Entre fils de chaîne et fil de trappe, sur ce métier à tisser une histoire improbable, la navette (parcours répétitifs de trains de banlieue dans un sens puis dans l’autre, traversée récurrente d’un vieillard place de Vosges, lignes du récit même) crée le mouvement d’un roman dans lequel se lit l’existence d’un motif sinon fantomatique du moins difficile à percevoir d’un coup. À tel point que le lecteur finit par se demander s’il n’est pas plutôt question de disparition.

Disparition de ceux que le narrateur file (et qui, donc, lui filent entre les doigts), mais également celle d’un Paris connu autrefois et désormais perdu.
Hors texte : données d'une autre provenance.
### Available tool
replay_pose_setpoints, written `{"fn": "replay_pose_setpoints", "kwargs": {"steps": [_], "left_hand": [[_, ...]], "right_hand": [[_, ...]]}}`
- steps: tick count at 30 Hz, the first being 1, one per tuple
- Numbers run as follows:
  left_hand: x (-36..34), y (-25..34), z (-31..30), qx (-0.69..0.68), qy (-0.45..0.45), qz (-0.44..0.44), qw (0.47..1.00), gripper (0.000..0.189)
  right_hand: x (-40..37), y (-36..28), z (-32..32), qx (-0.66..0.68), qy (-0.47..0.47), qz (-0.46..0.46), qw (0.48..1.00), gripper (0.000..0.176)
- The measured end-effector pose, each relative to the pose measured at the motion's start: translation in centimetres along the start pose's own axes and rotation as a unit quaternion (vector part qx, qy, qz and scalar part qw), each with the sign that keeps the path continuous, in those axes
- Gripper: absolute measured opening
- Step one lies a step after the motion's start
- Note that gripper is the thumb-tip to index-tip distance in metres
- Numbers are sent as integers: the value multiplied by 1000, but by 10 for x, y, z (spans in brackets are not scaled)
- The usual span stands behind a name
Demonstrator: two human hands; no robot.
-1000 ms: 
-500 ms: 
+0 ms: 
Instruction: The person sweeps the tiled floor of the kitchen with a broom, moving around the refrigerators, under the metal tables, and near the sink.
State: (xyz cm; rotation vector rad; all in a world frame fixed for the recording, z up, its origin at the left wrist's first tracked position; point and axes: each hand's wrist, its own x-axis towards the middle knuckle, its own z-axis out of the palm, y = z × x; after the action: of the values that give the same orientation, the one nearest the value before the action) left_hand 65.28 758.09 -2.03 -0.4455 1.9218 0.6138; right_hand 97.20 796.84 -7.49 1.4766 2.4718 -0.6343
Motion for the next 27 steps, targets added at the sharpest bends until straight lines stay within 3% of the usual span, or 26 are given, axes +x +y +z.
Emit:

Comme si la ville donnait d’elle même une image rusée, retorse, laissant derrière elle des indices dont la fonction principale est encore de tromper son monde. « Combien de choses ont disparu, de combien peut-on dire qu’elles n’existent plus ou, même si elles existent encore (…) que ce n’est pas possible de les voir ou qu’elles ont tellement changé qu’on ne peut plus les reconnaître ? » (72) C’est sans doute dans cette « bataille des rues » pour leur propre survie dans un Paris sans cesse changeant, que se joue le plus gros du récit.

La Grande filature de Danielle Auby. Seyssel : Champ Vallon, 1997.